Assigned task —
Below are records that must be duplicated exactly.

[Stored items]
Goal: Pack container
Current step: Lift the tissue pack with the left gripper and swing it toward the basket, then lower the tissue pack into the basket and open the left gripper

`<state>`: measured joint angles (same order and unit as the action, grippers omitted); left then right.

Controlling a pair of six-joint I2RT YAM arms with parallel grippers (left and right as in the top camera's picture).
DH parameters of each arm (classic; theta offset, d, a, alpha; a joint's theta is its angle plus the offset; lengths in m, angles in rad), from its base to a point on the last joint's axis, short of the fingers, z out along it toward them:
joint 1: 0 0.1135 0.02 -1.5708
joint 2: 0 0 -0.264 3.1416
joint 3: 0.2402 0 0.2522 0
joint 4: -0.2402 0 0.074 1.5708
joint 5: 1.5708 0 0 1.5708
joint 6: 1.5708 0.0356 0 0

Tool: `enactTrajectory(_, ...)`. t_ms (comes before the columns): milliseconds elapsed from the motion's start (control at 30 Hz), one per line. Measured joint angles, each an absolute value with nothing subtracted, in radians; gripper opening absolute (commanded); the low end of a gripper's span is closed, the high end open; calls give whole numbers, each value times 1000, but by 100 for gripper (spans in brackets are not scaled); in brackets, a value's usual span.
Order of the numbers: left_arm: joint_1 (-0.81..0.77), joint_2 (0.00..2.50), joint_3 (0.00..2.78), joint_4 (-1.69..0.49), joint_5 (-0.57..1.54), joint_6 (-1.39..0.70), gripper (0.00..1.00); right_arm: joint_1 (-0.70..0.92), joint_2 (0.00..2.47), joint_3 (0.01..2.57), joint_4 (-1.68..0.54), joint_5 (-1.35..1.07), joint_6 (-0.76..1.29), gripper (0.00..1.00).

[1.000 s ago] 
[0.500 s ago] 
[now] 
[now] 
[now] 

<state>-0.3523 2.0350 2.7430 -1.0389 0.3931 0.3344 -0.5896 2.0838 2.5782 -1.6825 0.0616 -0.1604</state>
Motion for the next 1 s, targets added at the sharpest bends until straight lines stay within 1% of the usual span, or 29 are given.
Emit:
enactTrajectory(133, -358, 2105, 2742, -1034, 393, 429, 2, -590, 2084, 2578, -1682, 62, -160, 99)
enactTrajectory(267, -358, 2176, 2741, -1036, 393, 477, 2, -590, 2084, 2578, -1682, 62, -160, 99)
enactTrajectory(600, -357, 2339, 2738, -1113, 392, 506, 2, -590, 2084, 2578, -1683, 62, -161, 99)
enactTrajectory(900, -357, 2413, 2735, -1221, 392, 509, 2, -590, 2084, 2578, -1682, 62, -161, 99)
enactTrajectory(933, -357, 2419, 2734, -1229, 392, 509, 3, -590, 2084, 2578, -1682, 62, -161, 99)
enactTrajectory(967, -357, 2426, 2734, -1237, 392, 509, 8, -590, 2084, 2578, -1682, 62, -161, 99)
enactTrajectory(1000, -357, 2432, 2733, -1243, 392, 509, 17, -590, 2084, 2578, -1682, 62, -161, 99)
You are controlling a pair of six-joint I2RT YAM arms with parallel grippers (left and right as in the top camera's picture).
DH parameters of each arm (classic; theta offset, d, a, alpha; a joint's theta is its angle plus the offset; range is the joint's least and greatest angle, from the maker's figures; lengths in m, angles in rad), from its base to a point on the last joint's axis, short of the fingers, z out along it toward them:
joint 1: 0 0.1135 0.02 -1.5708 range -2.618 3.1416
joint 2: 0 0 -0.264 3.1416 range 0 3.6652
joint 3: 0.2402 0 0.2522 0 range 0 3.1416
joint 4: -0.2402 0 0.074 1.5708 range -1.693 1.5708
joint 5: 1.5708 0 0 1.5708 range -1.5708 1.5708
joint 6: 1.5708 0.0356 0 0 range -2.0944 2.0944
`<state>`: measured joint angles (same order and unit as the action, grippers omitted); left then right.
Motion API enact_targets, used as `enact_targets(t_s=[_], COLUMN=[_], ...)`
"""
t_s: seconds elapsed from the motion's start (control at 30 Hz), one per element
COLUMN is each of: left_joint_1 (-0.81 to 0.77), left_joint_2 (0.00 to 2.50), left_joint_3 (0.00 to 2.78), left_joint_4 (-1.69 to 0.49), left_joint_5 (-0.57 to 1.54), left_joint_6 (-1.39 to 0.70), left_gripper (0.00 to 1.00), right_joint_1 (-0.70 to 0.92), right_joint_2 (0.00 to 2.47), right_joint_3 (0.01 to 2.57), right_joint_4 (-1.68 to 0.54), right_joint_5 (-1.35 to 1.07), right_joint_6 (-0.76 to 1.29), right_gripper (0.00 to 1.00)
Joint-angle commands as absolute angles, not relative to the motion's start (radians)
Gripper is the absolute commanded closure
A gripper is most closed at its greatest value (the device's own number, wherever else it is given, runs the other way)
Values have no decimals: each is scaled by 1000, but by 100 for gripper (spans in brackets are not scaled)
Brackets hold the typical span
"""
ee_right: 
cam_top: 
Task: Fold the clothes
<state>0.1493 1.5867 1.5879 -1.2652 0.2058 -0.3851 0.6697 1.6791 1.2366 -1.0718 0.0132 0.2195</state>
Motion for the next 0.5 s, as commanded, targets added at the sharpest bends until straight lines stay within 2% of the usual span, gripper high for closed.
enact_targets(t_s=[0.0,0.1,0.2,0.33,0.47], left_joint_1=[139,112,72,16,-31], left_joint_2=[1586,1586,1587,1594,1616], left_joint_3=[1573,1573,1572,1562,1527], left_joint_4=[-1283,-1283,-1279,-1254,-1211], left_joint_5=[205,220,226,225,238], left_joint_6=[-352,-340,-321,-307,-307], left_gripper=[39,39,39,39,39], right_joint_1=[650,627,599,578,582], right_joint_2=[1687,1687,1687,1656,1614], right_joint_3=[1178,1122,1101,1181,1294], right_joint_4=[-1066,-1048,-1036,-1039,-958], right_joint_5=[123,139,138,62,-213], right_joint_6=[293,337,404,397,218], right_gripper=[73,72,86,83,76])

Response to this exercise —
Goal: Pack container
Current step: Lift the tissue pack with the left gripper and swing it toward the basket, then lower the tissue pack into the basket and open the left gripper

`<state>`: measured joint angles (same order and unit as the action, grippers omitted); left then right.

Controlling a pair of six-joint I2RT YAM arms with parallel grippers (left and right as in the top camera's picture).
DH parameters of each arm (classic; theta offset, d, a, alpha; a joint's theta is its angle plus the offset; lengths in m, angles in rad), from its base to a point on the last joint's axis, short of the fingers, z out along it toward them:
joint 1: 0 0.1135 0.02 -1.5708
joint 2: 0 0 -0.264 3.1416
joint 3: 0.2402 0 0.2522 0
joint 4: -0.2402 0 0.074 1.5708
joint 5: 1.5708 0 0 1.5708
joint 6: 1.5708 0.0356 0 0

Tool: `enactTrajectory(_, ...)`. t_ms (comes before the columns): milliseconds elapsed from the motion's start (control at 30 Hz), one per line. Measured joint angles, each an absolute value with nothing subtracted, in radians; gripper opening absolute (commanded); the low end of a gripper's span is closed, the high end open; calls give whole numbers, each value times 1000, but by 100 for gripper (spans in brackets are not scaled); in brackets, a value's usual span.
Order of the numbers: left_arm: joint_1 (-0.81..0.77), joint_2 (0.00..2.50), joint_3 (0.00..2.78), joint_4 (-1.69..0.49), joint_5 (-0.57..1.54), joint_6 (-1.39..0.70), gripper (0.00..1.00); right_arm: joint_1 (-0.70..0.92), joint_2 (0.00..2.47), joint_3 (0.01..2.57), joint_4 (-1.68..0.54), joint_5 (-1.35..1.07), joint_6 (-0.76..1.29), gripper (0.00..1.00).

[1.000 s ago] 
[0.500 s ago] 
[now] 
[now] 
[now] 

<state>-0.3523 2.0350 2.7430 -1.0389 0.3931 0.3344 -0.5896 2.0838 2.5782 -1.6825 0.0616 -0.1604</state>
Motion for the next 1 s, targets added at the sharpest bends until straight lines stay within 1% of the usual span, or 29 are given.
Emit:
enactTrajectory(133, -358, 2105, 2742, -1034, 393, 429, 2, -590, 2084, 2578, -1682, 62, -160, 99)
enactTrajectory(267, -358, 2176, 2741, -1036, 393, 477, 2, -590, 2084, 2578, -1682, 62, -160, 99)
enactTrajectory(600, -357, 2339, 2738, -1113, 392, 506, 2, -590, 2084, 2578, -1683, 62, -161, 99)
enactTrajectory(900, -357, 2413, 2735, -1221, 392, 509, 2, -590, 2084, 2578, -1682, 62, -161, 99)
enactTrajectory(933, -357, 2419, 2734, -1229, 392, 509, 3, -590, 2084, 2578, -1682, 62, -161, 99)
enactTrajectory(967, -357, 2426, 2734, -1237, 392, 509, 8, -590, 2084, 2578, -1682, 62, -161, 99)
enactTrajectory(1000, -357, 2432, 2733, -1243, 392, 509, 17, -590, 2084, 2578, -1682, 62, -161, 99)
You are controlling a pair of six-joint I2RT YAM arms with parallel grippers (left and right as in the top camera's picture).
DH parameters of each arm (classic; theta offset, d, a, alpha; a joint's theta is its angle plus the offset; range is the joint's least and greatest angle, from the maker's figures; lengths in m, angles in rad), from its base to a point on the last joint's axis, short of the fingers, z out along it toward them:
joint 1: 0 0.1135 0.02 -1.5708 range -2.618 3.1416
joint 2: 0 0 -0.264 3.1416 range 0 3.6652
joint 3: 0.2402 0 0.2522 0 range 0 3.1416
joint 4: -0.2402 0 0.074 1.5708 range -1.693 1.5708
joint 5: 1.5708 0 0 1.5708 range -1.5708 1.5708
joint 6: 1.5708 0.0356 0 0 range -2.0944 2.0944
`<state>`: measured joint angles (same order and unit as the action, grippers omitted); left then right.
Motion API enact_targets, used as `enact_targets(t_s=[_], COLUMN=[_], ...)`
"""
t_s: seconds elapsed from the motion's start (control at 30 Hz), one per element
COLUMN is each of: left_joint_1 (-0.81 to 0.77), left_joint_2 (0.00 to 2.50), left_joint_3 (0.00 to 2.78), left_joint_4 (-1.69 to 0.49), left_joint_5 (-0.57 to 1.54), left_joint_6 (-1.39 to 0.70), left_gripper (0.00 to 1.00), right_joint_1 (-0.70 to 0.92), right_joint_2 (0.00 to 2.47), right_joint_3 (0.01 to 2.57), right_joint_4 (-1.68 to 0.54), right_joint_5 (-1.35 to 1.07), right_joint_6 (-0.76 to 1.29), right_gripper (0.00 to 1.00)
Joint-angle commands as absolute angles, not relative to the motion's start (radians)
Gripper is the absolute commanded closure
A gripper is most closed at its greatest value (the device's own number, wherever else it is given, runs the other way)
Values have no decimals: each is scaled by 1000, but by 100 for gripper (spans in brackets are not scaled)
Brackets hold the typical span
"""
ee_right: 
cam_top: 
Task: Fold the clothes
<state>0.1493 1.5867 1.5879 -1.2652 0.2058 -0.3851 0.6697 1.6791 1.2366 -1.0718 0.0132 0.2195</state>
Motion for the next 0.5 s, as commanded, targets added at the sharpest bends until straight lines stay within 2% of the usual span, gripper high for closed.
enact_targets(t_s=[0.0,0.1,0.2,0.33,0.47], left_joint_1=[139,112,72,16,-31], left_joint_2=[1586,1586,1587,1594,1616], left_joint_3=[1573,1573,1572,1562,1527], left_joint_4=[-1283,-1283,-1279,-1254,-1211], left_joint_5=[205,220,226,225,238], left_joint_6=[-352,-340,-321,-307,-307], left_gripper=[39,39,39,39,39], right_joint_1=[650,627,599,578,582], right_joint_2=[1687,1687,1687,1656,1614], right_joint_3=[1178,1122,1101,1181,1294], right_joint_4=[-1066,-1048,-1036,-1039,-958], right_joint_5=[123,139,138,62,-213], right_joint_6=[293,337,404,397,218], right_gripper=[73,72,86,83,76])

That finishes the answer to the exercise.